In simple language, a generic is a placeholder for a type. We write the function once, and the caller (or the compiler) fills in the actual type. Think of it like a function parameter, but for types instead of values.
The classic example: an identity function that returns whatever it’s given.
// without generics — we lose type info
function identityBad(x: any): any {
return x;
}
const a = identityBad("hi"); // a: any — we lost "string"!
// with generics — type flows through
function identity<T>(x: T): T {
return x;
}
const b = identity("hi"); // b: string — TS inferred T = string
const c = identity(42); // c: number
The <T> is the type parameter. By convention we start with T, then U, V, etc. — but feel free to use descriptive names like <Key, Value>.
Why generics matter
They let us write reusable code WITHOUT falling back to any. The compiler still knows the real types, so autocomplete, refactoring, and error checking all keep working.
function first<T>(arr: T[]): T | undefined {
return arr[0];
}
const n = first([1, 2, 3]); // n: number | undefined
const s = first(["a", "b"]); // s: string | undefined
Multiple type parameters
We can have as many as we need. Common pattern: mapping one type to another.
function pair<A, B>(a: A, b: B): [A, B] {
return [a, b];
}
const p = pair("manish", 28); // p: [string, number]
Type inference vs explicit type arguments
Usually TS figures out the type from the arguments. If it can’t (or guesses wrong), we pass it explicitly.

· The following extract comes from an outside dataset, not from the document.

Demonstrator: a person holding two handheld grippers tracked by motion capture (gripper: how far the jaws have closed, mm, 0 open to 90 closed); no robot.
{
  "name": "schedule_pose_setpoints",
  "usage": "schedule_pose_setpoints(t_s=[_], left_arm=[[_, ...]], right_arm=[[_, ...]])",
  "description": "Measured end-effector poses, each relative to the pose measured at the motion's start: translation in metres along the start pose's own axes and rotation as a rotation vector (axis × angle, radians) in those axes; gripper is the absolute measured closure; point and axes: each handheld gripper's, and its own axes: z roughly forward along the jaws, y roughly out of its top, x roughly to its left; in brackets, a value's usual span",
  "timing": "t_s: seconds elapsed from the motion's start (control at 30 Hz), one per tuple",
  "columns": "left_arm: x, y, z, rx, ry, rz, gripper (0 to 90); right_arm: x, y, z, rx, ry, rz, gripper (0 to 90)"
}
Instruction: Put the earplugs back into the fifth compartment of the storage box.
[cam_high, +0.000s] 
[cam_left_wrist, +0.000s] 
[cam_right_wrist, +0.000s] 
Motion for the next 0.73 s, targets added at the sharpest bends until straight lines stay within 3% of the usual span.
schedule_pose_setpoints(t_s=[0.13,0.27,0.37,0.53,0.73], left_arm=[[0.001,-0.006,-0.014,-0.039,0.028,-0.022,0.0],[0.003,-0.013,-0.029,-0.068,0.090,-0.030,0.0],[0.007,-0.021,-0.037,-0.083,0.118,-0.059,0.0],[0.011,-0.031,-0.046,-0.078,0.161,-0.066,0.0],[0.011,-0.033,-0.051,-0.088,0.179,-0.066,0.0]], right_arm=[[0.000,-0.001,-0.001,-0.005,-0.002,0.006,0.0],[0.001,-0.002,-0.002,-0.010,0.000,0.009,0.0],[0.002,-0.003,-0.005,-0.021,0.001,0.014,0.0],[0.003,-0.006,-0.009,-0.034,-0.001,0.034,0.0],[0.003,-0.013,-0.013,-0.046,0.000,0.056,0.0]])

function wrap<T>(x: T): T[] { return [x]; }
wrap(5); // T inferred as number
wrap<string>("hi"); // T explicit — useful when no arg helps inference
Generic function expressions
Same syntax, different position:
const map = <T, U>(arr: T[], fn: (x: T) => U): U[] =>
arr.map(fn);
const lengths = map(["abc", "de"], (s) => s.length);
// lengths: number[]
Generic in callback positions
This is where generics really shine — typing higher-order functions.

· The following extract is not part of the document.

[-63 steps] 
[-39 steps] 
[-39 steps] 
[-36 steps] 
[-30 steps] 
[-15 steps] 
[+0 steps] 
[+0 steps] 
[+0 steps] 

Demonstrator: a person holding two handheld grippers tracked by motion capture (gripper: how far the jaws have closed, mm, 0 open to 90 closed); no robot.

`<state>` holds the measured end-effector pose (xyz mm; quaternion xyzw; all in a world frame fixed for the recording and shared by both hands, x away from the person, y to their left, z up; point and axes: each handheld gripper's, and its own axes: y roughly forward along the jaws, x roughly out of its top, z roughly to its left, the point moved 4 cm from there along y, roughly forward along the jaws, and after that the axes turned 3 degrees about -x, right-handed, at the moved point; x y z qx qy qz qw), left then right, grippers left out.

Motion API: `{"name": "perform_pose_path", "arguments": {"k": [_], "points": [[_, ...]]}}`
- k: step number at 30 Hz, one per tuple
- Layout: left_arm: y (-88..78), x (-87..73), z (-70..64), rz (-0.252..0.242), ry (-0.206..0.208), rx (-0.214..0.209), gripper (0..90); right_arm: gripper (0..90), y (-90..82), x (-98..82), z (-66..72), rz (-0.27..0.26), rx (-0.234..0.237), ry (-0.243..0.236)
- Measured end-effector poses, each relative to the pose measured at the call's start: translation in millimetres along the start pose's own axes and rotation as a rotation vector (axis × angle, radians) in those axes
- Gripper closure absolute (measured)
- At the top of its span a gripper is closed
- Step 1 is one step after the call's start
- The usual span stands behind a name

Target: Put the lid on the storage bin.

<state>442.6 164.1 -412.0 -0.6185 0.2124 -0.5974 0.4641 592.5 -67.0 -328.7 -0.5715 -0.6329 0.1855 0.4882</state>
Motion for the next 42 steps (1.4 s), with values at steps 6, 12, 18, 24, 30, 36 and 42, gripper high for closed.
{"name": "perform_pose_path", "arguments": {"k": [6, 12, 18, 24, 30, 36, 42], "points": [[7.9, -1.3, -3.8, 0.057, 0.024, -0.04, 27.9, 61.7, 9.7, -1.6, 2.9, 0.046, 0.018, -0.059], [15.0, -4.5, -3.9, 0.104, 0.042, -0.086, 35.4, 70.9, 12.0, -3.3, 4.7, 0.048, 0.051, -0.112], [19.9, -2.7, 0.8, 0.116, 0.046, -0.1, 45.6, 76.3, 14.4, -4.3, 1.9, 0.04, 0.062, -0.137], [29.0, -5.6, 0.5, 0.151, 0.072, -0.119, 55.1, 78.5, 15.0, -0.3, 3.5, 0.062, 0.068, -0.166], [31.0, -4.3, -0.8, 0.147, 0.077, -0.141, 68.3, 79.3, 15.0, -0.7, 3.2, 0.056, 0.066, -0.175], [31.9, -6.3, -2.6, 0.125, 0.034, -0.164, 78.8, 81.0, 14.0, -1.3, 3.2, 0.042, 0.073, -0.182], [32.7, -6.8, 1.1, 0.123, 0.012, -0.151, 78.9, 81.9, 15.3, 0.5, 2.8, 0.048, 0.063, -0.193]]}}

function withRetry<T>(fn: () => T, tries: number): T {
for (let i = 0; i < tries - 1; i++) {
try { return fn(); } catch {}
}
return fn(); // last try — let it throw
}
const result = withRetry(() => fetch("/api"), 3); // result: Response
Common interview question
“Write a typed version of Array.prototype.map.” That’s basically the map example above — and it’s a one-liner that tests both generics AND callback typing.
Gotcha: generics in arrow functions inside .tsx
In .tsx files, const f = <T>(x: T) => x is parsed as JSX. Workarounds: const f = <T,>(x: T) => x (trailing comma) or const f = <T extends unknown>(x: T) => x. Not relevant for .ts files.
Generics are the foundation for everything in the next two notes (constraints, generic classes), so this one’s worth getting solid.